State v. West, No. 21844.

Decision Date30 May 2001
Docket NumberNo. 21844.
Citation24 P.3d 648,95 Haw. 452
PartiesSTATE of Hawai`i, Petitioner-Plaintiff-Appellee, v. Lloyd T. WEST, Respondent-Defendant-Appellant.
CourtHawaii Supreme Court

Richard K. Minatoya, Deputy Prosecuting Attorney, on the writ and supplemental brief.

Linda C.R. Jameson, Deputy Public Defender, on the supplemental brief.

MOON, C.J., LEVINSON, NAKAYAMA, and RAMIL, JJ., and Circuit Judge HIFO, assigned by reason of vacancy.1

Opinion of the Court by MOON, C.J.

Pursuant to Hawai`i Revised Statutes (HRS) § 641-13 (1993),2 petitioner-plaintiff-appellee State of Hawai`i (the prosecution) timely petitions this court for a writ of certiorari to review the decision of the Intermediate Court of Appeals (ICA) in State v. West, 95 Hawaii 484, 24 P.3d 680 (App.2000). Therein, the ICA vacated the second circuit court's3 judgment, guilty conviction, and sentence of respondent-defendant-appellant Lloyd T. West (Defendant) for seven counts of first degree sexual assault and remanded this case for new trial.

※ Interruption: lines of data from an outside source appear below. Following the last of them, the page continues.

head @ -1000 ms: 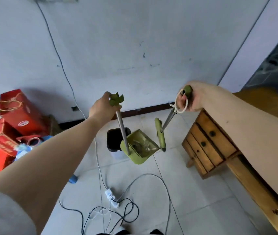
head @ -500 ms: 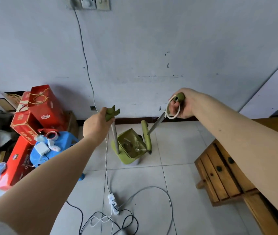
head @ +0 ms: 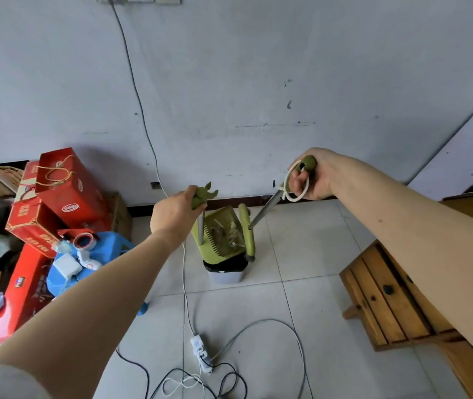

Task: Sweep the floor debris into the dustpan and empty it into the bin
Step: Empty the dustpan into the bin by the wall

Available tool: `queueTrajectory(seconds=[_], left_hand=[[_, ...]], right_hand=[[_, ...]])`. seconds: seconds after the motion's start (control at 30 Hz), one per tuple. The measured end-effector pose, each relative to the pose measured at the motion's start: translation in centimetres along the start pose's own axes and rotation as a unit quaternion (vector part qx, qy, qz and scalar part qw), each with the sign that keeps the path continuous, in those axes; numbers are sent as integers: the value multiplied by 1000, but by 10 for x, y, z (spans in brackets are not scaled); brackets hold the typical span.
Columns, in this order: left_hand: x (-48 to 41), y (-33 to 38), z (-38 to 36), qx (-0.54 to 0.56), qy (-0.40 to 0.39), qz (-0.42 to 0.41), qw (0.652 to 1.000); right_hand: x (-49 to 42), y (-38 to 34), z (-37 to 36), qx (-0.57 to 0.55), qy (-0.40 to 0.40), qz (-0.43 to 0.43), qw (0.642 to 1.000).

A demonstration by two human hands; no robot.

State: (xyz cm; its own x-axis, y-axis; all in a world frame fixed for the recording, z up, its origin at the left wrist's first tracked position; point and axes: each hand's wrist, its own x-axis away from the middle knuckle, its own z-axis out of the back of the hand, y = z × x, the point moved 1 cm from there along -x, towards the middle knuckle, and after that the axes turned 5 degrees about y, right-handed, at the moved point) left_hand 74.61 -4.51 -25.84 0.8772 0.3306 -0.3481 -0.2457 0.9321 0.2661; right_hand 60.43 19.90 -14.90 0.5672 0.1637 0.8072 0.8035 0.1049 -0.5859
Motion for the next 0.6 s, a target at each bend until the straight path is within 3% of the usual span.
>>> queueTrajectory(seconds=[0.6], left_hand=[[-38, 18, -20, -136, -43, -124, 982]], right_hand=[[-37, -47, -14, 75, -4, -21, 997]])
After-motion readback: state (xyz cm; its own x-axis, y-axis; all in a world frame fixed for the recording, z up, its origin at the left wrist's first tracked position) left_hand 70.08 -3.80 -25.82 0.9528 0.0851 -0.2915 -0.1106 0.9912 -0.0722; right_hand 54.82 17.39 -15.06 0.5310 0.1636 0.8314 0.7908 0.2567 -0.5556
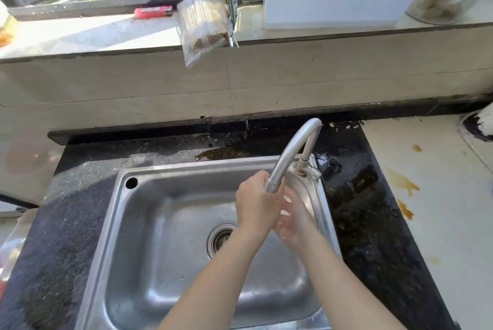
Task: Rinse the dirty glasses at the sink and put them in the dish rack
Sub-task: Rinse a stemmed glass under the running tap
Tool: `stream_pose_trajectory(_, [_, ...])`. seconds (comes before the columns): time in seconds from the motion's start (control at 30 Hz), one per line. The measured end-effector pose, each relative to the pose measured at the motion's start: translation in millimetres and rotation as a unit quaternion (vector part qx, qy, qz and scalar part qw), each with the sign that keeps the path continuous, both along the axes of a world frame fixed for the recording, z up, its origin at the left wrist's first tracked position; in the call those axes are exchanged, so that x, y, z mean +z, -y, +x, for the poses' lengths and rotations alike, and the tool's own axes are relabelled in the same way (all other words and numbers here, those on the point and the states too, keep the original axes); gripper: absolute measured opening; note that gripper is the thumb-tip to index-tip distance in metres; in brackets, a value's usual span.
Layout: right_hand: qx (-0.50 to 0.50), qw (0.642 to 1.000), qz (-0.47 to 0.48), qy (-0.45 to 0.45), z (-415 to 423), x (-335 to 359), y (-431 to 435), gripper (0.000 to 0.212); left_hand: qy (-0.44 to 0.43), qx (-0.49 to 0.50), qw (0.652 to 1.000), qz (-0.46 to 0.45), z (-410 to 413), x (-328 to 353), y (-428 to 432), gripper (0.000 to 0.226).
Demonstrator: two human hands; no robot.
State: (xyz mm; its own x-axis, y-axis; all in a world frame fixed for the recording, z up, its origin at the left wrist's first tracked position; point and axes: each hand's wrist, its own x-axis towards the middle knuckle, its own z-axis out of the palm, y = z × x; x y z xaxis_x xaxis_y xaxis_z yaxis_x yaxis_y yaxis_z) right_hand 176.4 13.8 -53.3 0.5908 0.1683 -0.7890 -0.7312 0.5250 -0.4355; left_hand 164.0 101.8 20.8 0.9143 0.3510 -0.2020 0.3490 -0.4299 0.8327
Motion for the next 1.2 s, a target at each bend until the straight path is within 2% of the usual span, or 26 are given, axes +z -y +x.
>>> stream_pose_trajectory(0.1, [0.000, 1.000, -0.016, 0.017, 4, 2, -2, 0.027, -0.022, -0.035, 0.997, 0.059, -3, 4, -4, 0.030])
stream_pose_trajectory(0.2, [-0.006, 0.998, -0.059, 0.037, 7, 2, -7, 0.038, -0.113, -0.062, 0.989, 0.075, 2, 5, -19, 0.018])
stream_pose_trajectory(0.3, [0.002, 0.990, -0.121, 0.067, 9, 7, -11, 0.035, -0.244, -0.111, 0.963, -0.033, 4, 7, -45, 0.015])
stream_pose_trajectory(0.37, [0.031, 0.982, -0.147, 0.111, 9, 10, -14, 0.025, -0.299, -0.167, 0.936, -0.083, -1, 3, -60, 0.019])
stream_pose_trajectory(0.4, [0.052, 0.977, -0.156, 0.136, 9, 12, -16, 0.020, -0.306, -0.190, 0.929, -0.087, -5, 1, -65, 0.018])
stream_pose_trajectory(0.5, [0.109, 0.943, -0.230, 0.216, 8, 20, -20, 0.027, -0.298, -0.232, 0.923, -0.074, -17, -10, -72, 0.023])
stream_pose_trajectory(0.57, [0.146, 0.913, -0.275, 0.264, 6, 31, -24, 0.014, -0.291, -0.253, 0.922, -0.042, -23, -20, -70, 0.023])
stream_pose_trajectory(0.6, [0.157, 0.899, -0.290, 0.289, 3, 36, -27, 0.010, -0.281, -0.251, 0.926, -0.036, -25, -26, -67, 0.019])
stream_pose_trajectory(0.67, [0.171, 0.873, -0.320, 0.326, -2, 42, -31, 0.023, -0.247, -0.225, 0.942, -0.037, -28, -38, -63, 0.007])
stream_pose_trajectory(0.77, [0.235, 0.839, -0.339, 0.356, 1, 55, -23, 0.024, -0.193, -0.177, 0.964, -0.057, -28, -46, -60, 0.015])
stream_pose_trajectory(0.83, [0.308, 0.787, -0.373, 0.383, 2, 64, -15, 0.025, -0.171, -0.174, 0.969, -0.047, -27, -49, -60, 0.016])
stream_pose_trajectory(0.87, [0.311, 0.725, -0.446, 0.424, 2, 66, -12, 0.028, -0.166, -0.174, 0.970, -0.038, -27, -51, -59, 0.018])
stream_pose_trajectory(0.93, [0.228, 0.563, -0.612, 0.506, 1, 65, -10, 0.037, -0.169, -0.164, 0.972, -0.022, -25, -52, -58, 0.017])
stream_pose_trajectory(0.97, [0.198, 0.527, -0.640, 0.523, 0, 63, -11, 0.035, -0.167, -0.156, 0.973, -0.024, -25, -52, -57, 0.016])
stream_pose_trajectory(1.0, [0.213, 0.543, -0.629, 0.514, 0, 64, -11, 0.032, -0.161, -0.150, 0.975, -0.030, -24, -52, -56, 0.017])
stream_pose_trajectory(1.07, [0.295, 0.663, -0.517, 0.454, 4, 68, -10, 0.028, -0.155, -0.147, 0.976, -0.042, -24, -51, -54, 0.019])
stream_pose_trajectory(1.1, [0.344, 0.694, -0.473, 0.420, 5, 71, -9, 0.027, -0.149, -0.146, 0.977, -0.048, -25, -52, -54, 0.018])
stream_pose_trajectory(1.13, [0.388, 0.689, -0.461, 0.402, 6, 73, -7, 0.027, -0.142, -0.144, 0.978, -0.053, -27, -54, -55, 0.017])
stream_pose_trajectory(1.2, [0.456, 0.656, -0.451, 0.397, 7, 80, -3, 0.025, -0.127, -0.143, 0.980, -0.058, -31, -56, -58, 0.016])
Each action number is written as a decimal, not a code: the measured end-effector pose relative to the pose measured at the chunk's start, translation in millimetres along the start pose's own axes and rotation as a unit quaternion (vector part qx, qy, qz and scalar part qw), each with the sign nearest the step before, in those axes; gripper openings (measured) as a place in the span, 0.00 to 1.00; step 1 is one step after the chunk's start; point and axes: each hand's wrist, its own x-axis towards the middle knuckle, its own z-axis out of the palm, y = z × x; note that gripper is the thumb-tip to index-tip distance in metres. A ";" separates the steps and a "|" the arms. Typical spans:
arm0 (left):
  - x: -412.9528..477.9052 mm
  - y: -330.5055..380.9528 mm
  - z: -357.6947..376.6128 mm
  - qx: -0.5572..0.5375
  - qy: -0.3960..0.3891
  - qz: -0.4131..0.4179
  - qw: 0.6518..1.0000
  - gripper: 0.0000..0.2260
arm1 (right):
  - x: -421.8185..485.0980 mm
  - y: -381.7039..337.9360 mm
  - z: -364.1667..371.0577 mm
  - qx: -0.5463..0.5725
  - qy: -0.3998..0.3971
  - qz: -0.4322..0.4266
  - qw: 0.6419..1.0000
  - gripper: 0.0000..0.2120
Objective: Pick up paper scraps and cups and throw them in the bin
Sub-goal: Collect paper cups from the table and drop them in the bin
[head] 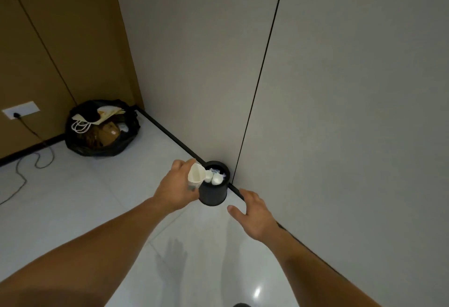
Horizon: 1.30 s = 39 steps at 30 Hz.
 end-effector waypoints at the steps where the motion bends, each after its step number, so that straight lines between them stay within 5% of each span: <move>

The alleged error in this case involves the Defendant's attempts, at trial, to introduce evidence that the Complainant made statements to a detective that she had been molested by a boy named Ashley in an unrelated sex assault. Defendant contended that the victim's statement regarding Ashley may have been false and that Defendant should be permitted to elicit evidence regarding the falsity of those statements because, if false, they were relevant to the Complainant's credibility.

The ICA held, in relevant part, that the trial court erroneously excluded the evidence of the allegedly false allegation. In its petition, the prosecution essentially argues that the ICA wrongly concluded that the evidence was admissible. We granted certiorari in this case to consider the admissibility of allegedly false statements by a complainant in a sexual assault case regarding an unrelated sexual assault. For the reasons stated herein, we reverse the ICA's decision and affirm the second circuit court's judgment, conviction, and sentence in this case.

I. BACKGROUND

Defendant was indicted on August 14, 1997 on, inter alia,4 eight counts of sexual assault in the first degree, in violation of HRS § 707-730(1)(b) (1993), for acts of fellatio and genital penetration involving then-four-year-old Mary Minor5 (MM). Trial commenced on April 28, 1998.

During Defendant's opening statement, in the context of explaining what MM had disclosed to the detective who investigated the assault, defense counsel stated:

What else did [MM] tell the detective when she spoke to him? Well, she didn't limit her allegations of sexual molestation to —

At that point, the prosecution objected and asked to approach the bench. The following was discussed outside of the hearing of the jury:

[THE COURT]: What's your objection?
[THE PROSECUTION]: Counsel is going to question into — I'm assuming — other sexual acts with . . . people other than the defendant. Right now there's no actual 41[2]6 motion written. She's not allowed to say whether or not this child is alleging sexual misconduct on other perpetrators. Other perpetrators are not disclosed.
Until counsel has a good-faith basis to attack credibility by bringing in other perpetrators to deny it, she should not be able to bring it in. Its improper. 41[2] precludes it.
[THE COURT]: Okay.
[DEFENSE COUNSEL]: This is absolutely not 41[2]. We're talking about what a child made up to a detective, and she made allegations against other individuals.
She mentioned her mother and her grandmother in relation to it. And it's certainly — the [prosecution] wanted this for a motion in limine that's what the state should have done.
[THE COURT]: He did not know you were going to do this.
[DEFENSE COUNSEL]: It's in her statement to the detective.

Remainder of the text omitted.